It was a special day for this writer. Separated by the wall and the pandemic, it had been forever since I’d seen Pancho, our first partner in Mexico. From the start of ABB, in 2019 when we volunteers first began to do arts outreach in the streets, Pancho, a frontline nurse at the border and a great friend to the people, was the first to jump in and help us organize, translate, and build trust.  Whenever we felt like we couldn’t do enough, Pancho reminded us: “Poco a poco” – you do what you can.

Pancho and Me

Speaking of doing enough, the families that we served that day were under a roof and had blankets to ward against the cold while they waited at the port of entry. By contrast, families with little or nothing are being dropped off now by the cartels at remote areas along the wall. They are desperate. Every day, local helpers try to bring enough blankets, warm clothing, food, and water to families stranded at the wall. We all do whatever we can. Please consider donating directly to our helpers on the front lines:

The Green Valley – Sahuarita Samaritans

No More Deaths – No Mas Muertos

Tucson Samaritans

Humane Borders

Creative Community at the Shelter

After all of the Arte y actividades were passed out, we went to the posada celebration at the shelter La Casa de las Misericordia y Todas Naciones. Las Posadas is a traditional Mexican religious festival commemorating Mary and Joseph’s migration from Nazareth to Bethlehem in search of a safe place for Mary to give birth to Jesus. In addition to tamales and traditional drinks, shelter youth gifted all the visitors with sweet performances and dancing. Whenever I visit this shelter, I always leave feeling invigorated and spiritually replenished. It’s like drinking the purest water from a deep well of friendship and family.

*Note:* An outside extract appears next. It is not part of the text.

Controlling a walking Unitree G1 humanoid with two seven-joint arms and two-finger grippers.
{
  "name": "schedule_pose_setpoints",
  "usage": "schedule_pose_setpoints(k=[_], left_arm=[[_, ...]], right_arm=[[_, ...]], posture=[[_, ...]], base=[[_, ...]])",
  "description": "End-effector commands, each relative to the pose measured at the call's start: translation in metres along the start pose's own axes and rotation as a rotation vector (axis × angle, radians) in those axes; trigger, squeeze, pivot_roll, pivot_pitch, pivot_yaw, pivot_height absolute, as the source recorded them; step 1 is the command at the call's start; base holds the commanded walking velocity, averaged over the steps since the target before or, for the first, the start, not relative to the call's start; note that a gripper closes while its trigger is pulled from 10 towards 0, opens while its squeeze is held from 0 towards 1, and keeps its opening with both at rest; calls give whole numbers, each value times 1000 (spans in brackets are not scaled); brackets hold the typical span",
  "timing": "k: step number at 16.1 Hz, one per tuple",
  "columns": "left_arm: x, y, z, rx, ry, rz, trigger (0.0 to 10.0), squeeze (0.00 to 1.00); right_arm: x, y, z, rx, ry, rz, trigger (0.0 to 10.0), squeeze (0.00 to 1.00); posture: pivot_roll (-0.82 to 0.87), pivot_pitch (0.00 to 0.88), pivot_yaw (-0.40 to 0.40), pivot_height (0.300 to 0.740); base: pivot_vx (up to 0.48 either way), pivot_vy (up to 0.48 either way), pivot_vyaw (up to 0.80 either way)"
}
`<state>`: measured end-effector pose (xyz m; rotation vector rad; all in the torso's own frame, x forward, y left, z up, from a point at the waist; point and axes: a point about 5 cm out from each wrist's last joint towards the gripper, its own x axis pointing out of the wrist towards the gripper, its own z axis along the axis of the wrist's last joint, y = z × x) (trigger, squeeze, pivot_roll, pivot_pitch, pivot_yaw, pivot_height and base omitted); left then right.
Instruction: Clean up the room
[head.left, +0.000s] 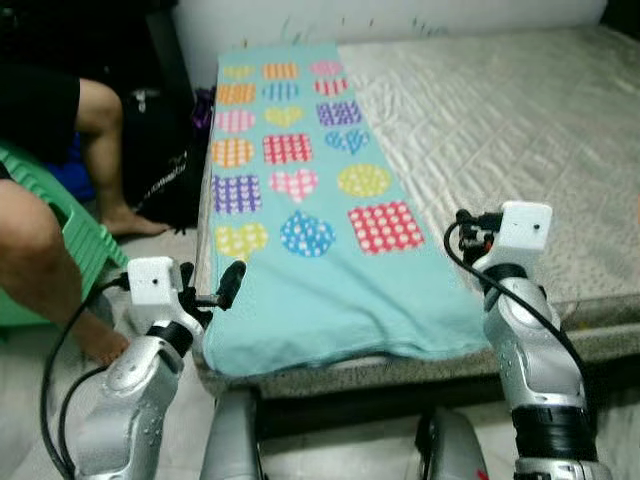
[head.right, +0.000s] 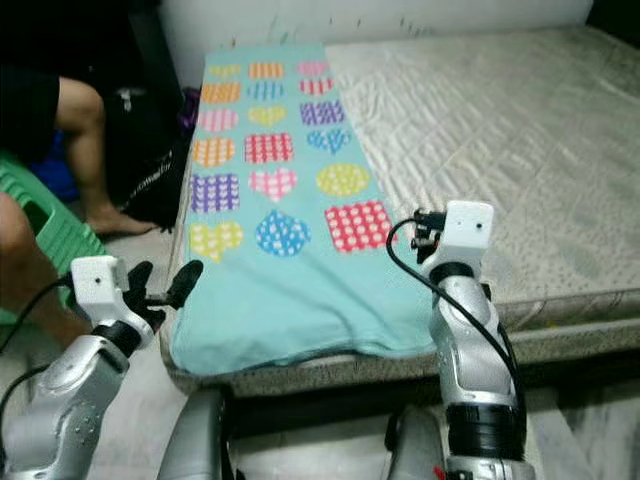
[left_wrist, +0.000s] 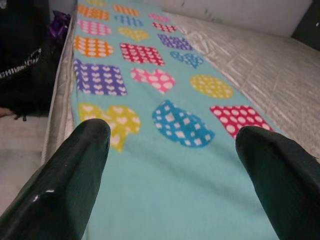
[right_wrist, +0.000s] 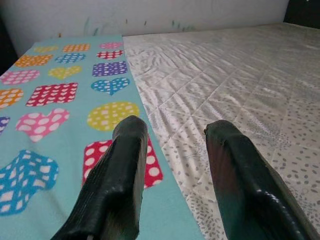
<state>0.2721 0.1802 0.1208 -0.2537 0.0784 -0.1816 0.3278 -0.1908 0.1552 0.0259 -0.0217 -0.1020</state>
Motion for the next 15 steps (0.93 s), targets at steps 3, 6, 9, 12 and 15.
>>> schedule_pose_setpoints(k=[3,6,9,12,15], left_arm=[[6,-2,0,20,-14,-1,10000,0],[8,-4,-1,19,-24,-3,10000,0],[11,-3,1,28,-39,3,10000,0],[12,-4,1,28,-45,7,10000,0],[14,-3,-2,47,-35,30,10000,0]], right_arm=[[6,4,7,18,-30,7,10000,0],[8,5,7,27,-37,8,10000,0],[11,7,9,35,-47,8,10000,0],[12,5,10,37,-55,-1,10000,0],[12,2,9,37,-59,-13,10000,0]], posture=[[-149,0,43,641],[-144,0,45,664],[-142,0,48,692],[-143,0,53,720],[-145,0,59,740]], base=[[0,0,0],[0,0,0],[0,0,0],[0,0,0],[0,0,0]])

The littles and their teachers for Las Posadas at la Casa de las Misericordia y Todas Naciones. Their costumes, including the girl’s skirts, were created from brown wrapping paper.

The shelter’s weaving studio Artisans Beyond Borders established in the summer of 2023 in collaboration with shelter staff, allows guests quiet respite, focus, and flow. Guests have learned the basic techniques and best practices for handlooming patterned mug rugs (coasters), Diamond Twill bookmarks, and more. One-of-a-kind and limited, some can be found for sale in the office at the shelter. They are also offered for donation while supplies last at ArtisansBeyondBorders.org website.

Hand-loomed Mug Rugs woven by guests at the shelter

Diamond Twill Bookmarks handwoven by guests

One of the coolest skills that guests picked up this year was backstrap weaving taught by Karen, an ABB volunteer from Marana who has studied with master weavers around the world.

Backstrap weaving at la Casa de las Misericordia y Todos Naciones Shelter, Nogales, Sonora, MX

We visitors from the U.S. come as guest teachers. As long as donations to ABB hold out, we can pay a small stipend to keep an on-site teacher at the community. Early on, after our first teacher rotated out, Mayra became the next weaving teacher. Mayra quickly surpassed basic skills and went on to teach guests to weave on handlooms and now backstrap weaving.  Her patient and loving presence will be dearly missed when it comes time for her to leave for the U.S. The tradition “each one, teach one,” we’ve instilled at the shelter helps Mayra pass the baton to the next teacher.

Mayra’s classes

Embroidering continues to flourish at la Casa de las Misericordia y Todas Naciones, and we are seeing more story cloths as time goes on. I believe we see more now because the makers feel truly safe at this gated shelter. They finally have the space to breathe and the support to have their feelings. 

If they don’t feel confident enough to draw what they see in their imaginations, they feel comfortable asking for assistance from Director Sister Lika Macias, a painter, who can help them realize their vision. Similar to story cloths found in other conflict areas around the world, the embroiderer stitches her or his story of migration and loss, memory, and prayer. Deeply personal and true, the maker can begin to heal in the process.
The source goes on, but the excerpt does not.